Pharmaceutical companies presented the tranquilizers to physicians and psychiatrists as drugs that treated a variety of nonspecific complaints, including anxiety, tension, depression, and mental stress. Advertisements (which at the time were directed at physicians, not consumers) emphasized that these drugs provided relief for such common problems as dealing with unruly children, traffic jams, demanding bosses, and housekeeping (Herzberg 2009). In the 1970s, however, government regulators began to enforce more stringently the legislative requirement dating from 1962 that drug companies target the marketing of their products to particular biomedical conditions (Smith 1985, chap. 9). Moreover, the FDA also began to require that drugs be efficacious as well as safe (Hamilton 1997). In addition, growing coverage by private and public insurance meant that few patients paid the bulk of their mental health treatment costs, and third-party payers reimbursed practitioners only for treating a specific disease. These factors placed pressure on mental health providers to call the conditions they treated diseases or disorders rather than more amorphous “problems of living.”
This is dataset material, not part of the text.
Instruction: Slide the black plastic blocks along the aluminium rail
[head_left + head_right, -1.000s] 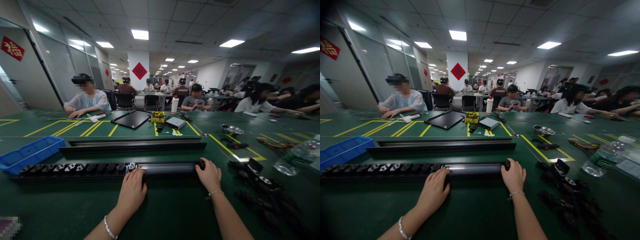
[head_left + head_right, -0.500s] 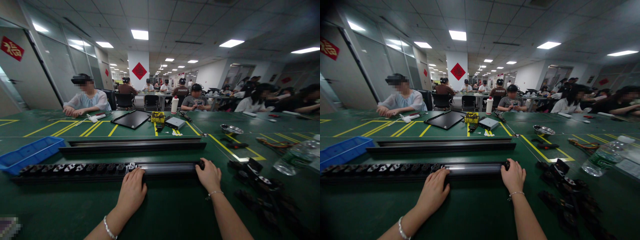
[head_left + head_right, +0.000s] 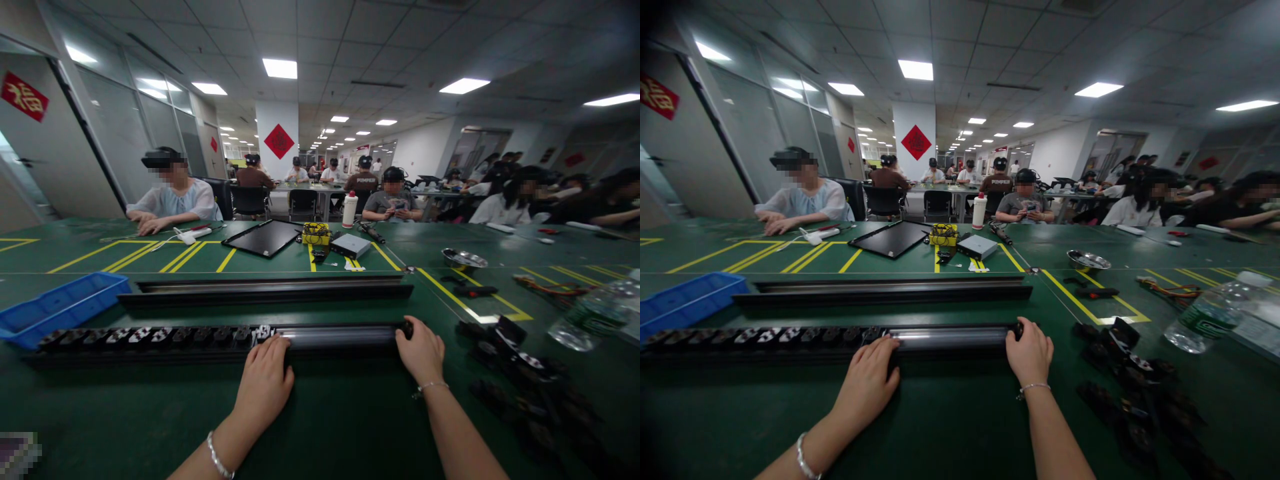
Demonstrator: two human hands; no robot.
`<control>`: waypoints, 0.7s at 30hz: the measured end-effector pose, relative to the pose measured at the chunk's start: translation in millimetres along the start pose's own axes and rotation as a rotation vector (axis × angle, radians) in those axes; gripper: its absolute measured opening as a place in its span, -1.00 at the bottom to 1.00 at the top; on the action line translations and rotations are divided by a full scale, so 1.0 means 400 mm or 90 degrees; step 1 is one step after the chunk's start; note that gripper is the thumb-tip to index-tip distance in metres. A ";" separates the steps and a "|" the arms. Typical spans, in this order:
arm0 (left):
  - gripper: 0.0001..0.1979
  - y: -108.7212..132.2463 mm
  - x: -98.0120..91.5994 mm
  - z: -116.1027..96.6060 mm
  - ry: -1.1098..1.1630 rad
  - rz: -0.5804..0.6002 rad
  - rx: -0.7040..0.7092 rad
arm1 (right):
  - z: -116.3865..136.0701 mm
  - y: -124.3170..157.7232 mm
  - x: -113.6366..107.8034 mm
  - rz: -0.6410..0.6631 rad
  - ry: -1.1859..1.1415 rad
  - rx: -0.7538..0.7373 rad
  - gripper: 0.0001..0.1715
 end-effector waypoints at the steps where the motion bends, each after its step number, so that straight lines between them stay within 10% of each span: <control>1: -0.61 0.001 0.001 0.001 0.002 0.001 0.000 | 0.001 0.000 -0.001 0.001 -0.001 0.001 -0.45; 21: -0.62 -0.004 -0.006 -0.005 -0.002 0.004 -0.003 | -0.024 -0.001 0.010 -0.022 -0.007 0.021 -0.47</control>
Point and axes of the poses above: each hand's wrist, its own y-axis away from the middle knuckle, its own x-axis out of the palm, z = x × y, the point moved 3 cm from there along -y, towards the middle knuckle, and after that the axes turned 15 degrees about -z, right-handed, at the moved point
The emphasis on generalized conditions had been suitable for an era when psychodynamic explanations that emphasized unconscious mechanisms were dominant; the most seriously ill patients with more specific conditions such as schizophrenia and manic depression were concentrated in inpatient institutions and so were rarely found in outpatient settings; clients paid for outpatient treatment out of their own pockets; and therapies were nonspecific. By 1980, though, it was apparent that classifications focusing on specific disease entities were needed to increase psychiatry's professional legitimacy and meet regulatory and insurance standards. For psychiatry, however, the recategorization of the nebulous conditions in the stress tradition as specific diagnostic entities had to support the specialty's ascendant position in the huge market of stress-related conditions. By the late 1970s, the need for specificity in psychiatric diagnosis was clear, so the next question is why depression rather than anxiety took center stage in psychiatry's reinvention of its diagnostic system.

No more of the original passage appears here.